__EXERCISE DIRECTIONS__: An exact transcription of the listing, without its images, is what the answer must contain.

====================

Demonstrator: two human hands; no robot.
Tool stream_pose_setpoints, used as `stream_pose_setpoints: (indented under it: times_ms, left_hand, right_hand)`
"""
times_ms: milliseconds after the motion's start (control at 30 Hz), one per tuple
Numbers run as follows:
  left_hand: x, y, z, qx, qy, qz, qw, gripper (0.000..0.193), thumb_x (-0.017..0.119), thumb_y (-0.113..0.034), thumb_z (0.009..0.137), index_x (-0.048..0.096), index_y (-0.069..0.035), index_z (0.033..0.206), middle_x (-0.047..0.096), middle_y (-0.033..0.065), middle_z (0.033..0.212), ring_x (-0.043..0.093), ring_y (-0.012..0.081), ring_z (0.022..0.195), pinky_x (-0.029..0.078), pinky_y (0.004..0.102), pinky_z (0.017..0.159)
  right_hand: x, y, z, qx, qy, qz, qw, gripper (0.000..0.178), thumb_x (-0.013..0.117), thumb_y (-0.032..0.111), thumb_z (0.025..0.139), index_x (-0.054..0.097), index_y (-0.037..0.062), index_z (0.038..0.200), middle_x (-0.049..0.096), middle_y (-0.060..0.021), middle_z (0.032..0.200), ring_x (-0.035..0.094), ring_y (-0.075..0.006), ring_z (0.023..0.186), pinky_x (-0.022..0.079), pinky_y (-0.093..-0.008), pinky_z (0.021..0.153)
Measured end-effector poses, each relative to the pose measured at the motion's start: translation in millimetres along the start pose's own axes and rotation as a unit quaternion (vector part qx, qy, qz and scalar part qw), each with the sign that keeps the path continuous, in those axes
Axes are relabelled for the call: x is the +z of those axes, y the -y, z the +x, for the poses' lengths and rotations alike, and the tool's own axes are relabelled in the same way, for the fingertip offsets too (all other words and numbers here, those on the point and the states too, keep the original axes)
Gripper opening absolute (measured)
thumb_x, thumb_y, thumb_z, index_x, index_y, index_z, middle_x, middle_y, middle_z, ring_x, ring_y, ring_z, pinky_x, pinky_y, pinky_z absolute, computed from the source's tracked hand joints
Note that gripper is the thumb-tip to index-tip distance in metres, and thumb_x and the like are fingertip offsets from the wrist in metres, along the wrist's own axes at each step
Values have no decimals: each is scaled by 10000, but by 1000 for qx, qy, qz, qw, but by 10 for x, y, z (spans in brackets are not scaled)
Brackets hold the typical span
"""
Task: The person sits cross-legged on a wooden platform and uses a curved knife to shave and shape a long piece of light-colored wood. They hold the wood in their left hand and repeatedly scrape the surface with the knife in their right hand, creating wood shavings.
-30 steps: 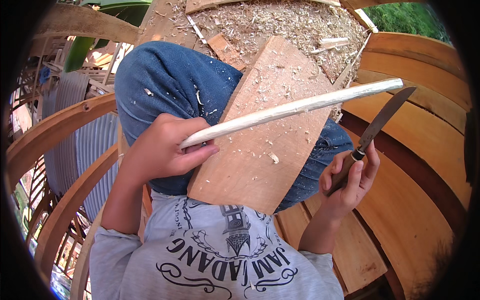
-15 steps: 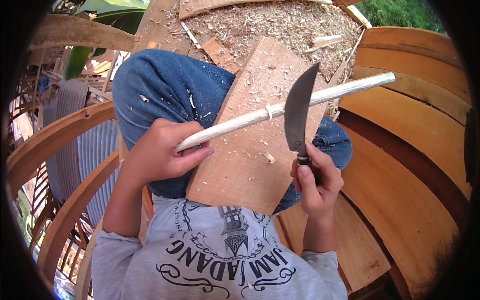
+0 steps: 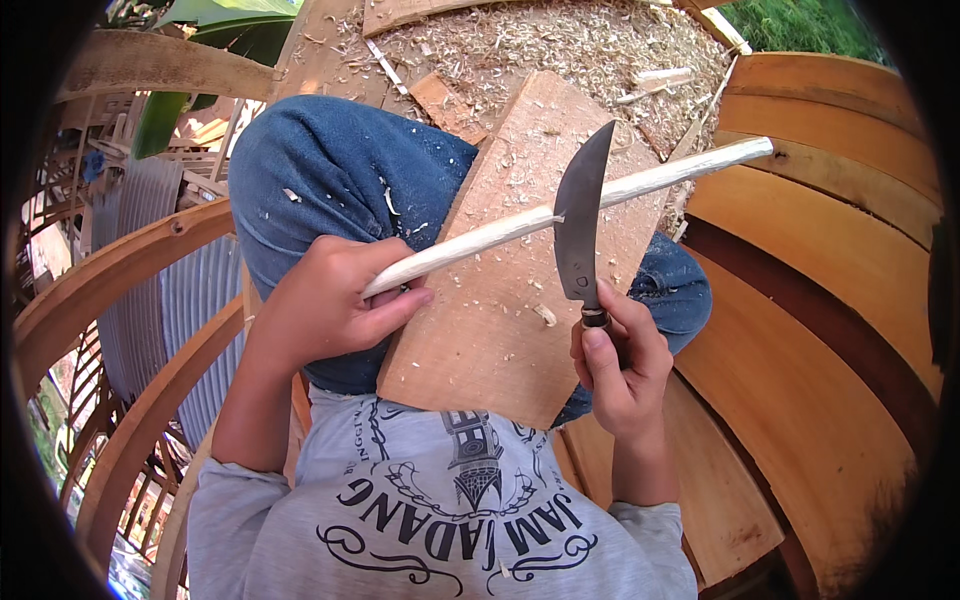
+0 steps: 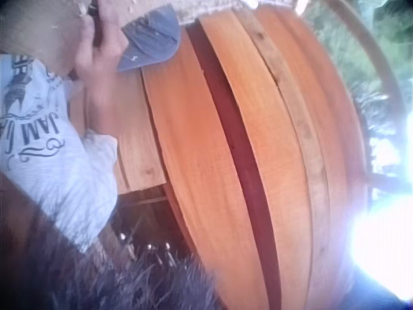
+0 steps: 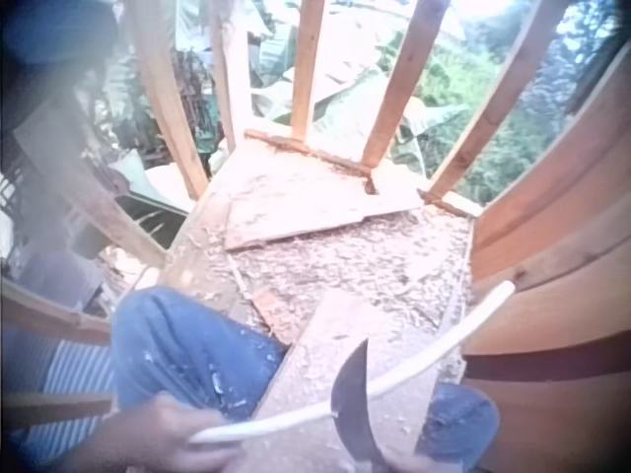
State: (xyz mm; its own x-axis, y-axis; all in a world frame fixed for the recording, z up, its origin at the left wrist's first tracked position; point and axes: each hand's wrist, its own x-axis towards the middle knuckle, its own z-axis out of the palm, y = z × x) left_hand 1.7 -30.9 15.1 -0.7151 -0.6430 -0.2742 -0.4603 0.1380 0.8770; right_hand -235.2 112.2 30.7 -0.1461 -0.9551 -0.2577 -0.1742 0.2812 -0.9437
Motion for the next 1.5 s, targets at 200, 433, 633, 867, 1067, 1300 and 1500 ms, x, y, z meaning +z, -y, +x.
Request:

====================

__SOLVED EXERCISE__:
Demonstrator: two human hands; no robot.
Tool stream_pose_setpoints, used as `stream_pose_setpoints: (indented under it: times_ms, left_hand, right_hand)`
"""
times_ms: milliseconds after the motion's start (control at 30 Hz), one per tuple
Numbers run as follows:
  left_hand: x, y, z, qx, qy, qz, qw, gripper (0.000..0.193), thumb_x (-0.017..0.119), thumb_y (-0.113..0.034), thumb_z (0.009..0.137), index_x (-0.048..0.096), index_y (-0.069..0.035), index_z (0.033..0.206), middle_x (-0.047..0.096), middle_y (-0.033..0.065), middle_z (0.033..0.212), ring_x (-0.043..0.093), ring_y (-0.012..0.081), ring_z (0.022..0.195), pinky_x (-0.029..0.078), pinky_y (0.004..0.102), pinky_z (0.017..0.159)
  right_hand: x, y, z, qx, qy, qz, qw, gripper (0.000..0.178), thumb_x (-0.013..0.117), thumb_y (-0.032..0.111), thumb_z (0.025..0.139), index_x (-0.054..0.097), index_y (-0.037..0.062), index_z (0.038..0.200), middle_x (-0.049..0.096), middle_y (-0.060..0.021), middle_z (0.032..0.200), ring_x (-0.035..0.094), ring_y (-0.075..0.006), ring_z (0.023..0.186), pinky_x (-0.022..0.079), pinky_y (-0.093..-0.008), pinky_z (0.021..0.153)
Measured end-effector poses, each relative to the pose measured at the motion's start: translation in millimetres along the start pose's own axes and rotation as a unit quaternion (vector part qx, qy, qz and scalar part qw), each with the sign that keeps the path continuous, in those axes
Axes are relabelled for the call: x is the +z of those axes, y the -y, z the +x, for the poses' lengths and rotations alike, and the tool's own axes are relabelled in the same way, for the fingertip offsets too (all other words and numbers here, those on the point and the states too, keep the original axes)
Gripper opening absolute (measured)
thumb_x, thumb_y, thumb_z, index_x, index_y, index_z, middle_x, middle_y, middle_z, ring_x, ring_y, ring_z, pinky_x, pinky_y, pinky_z absolute, computed from the source's tracked hand joints
Note that gripper is the thumb-tip to index-tip distance in metres, and thumb_x and the like are fingertip offsets from the wrist in metres, along the wrist's own axes at each step
Values have no decimals: each is scaled by 10000, but by 1000 for qx, qy, qz, qw, but by 10 for x, y, z (spans in brackets are not scaled)
Brackets hold the typical span
"""
Task: The person sits cross-legged on a wooden platform and uses a curved knife to shave and shape a long piece of light-colored wood. They hold the wood in their left hand and repeatedly scrape the surface with the knife in their right hand, creating wood shavings.
-30 steps: 
-15 steps: 
+0 steps: 
+0 steps: 
+0 steps: 
State: (xyz mm; its own x-axis, y-axis; all in a world frame fixed for the recording, z up, its origin at the left wrist's first tracked position; point and axes: each hand's wrist, its own x-axis towards the middle knuckle, its own z-axis out of the palm, y = z × x) left_hand 1.7 -30.9 15.1 -0.7151 -0.6430 -0.2742 -0.4603 0.1380 0.8770; right_hand -235.2 112.2 30.7 -0.1461 -0.9551 -0.2577 -0.1742 0.2812 -0.9437
Motion for the next 1.5 s, targets at 200, 433, 633, 867, 1067, 1300 and 1500 ms, x, y, z meaning +z, -y, +x.
Request:

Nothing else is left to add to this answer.